Take a number like 2257 (say < 10000), easily checked to have no prime factors < 13. To find the least prime factor of such a number N, is there on average a faster way (after having excluded primes < 13) than the naïve method of dividing it by each prime in order <= sqrt(N) until one divides N evenly? --Dan ________________________________________________________________________________________ It goes without saying that .
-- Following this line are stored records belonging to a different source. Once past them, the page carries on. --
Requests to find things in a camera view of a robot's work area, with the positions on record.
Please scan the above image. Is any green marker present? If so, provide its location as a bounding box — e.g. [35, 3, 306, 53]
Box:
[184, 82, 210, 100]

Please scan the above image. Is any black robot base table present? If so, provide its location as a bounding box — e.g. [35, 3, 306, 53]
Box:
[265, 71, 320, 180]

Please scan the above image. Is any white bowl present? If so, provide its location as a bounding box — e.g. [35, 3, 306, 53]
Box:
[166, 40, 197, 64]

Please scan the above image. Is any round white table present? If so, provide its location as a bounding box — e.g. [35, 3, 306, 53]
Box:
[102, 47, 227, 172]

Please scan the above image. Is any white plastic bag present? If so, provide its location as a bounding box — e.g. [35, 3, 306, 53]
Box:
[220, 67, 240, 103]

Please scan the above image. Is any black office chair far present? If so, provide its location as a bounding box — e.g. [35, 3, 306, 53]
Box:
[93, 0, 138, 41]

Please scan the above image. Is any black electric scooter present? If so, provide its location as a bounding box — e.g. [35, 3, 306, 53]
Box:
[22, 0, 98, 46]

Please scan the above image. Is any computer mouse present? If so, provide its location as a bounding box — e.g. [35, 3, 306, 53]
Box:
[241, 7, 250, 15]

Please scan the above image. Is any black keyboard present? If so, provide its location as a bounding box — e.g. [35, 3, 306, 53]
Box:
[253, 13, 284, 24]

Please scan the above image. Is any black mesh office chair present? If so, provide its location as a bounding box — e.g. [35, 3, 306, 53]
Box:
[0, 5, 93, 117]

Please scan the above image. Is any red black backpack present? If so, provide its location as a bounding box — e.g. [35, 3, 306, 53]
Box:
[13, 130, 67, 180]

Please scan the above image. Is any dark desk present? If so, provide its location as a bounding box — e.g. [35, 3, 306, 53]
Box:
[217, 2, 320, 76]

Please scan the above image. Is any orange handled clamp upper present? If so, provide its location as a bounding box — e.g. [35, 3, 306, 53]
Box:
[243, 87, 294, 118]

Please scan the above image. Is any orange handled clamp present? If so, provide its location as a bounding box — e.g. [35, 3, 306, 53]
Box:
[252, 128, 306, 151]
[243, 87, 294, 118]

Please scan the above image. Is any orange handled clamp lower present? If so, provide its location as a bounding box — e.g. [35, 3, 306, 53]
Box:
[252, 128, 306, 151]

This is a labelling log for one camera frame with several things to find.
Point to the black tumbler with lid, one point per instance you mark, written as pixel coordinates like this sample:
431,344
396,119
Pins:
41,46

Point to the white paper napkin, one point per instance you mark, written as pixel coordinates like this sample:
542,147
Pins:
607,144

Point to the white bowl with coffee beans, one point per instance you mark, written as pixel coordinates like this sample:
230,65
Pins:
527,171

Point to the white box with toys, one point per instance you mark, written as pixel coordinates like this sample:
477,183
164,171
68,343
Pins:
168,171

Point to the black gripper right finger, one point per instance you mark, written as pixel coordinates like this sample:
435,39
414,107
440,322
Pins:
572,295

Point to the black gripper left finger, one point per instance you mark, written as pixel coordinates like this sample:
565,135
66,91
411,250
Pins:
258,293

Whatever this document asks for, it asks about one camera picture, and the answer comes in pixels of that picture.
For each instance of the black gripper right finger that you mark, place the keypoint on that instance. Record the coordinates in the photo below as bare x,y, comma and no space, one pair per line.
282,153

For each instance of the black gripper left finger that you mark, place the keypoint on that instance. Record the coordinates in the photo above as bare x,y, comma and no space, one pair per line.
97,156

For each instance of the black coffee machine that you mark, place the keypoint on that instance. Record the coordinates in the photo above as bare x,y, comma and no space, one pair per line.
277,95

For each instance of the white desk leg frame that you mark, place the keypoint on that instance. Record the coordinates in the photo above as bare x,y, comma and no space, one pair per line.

Hello mr Asimov, yes maybe : since 1001 is 7 * 11 * 13 then by just looking at the number we know if it is a multiple of 1001, ... but the number of course has to be a mutiple of 1001 which is somewhat rare. There are tricks for each prime up to 97 I believe but the application is too complicated to be made mentaly. The only shortcut I know is to use complements, for example with 19 , it is simpler to figure out a way to exclude a multiple of 19 if we consider that 19 = 20 - 1. The same for 11, 31, 41, 61, etc,. Carefuly applied this could lead to a simple trick to exclude a series of primes in one shot (sort of). just a thought, best regards, Simon Plouffe Le 16/12/2011 21:03, Dan Asimov a écrit :
Take a number like 2257 (say< 10000), easily checked to have no prime factors< 13.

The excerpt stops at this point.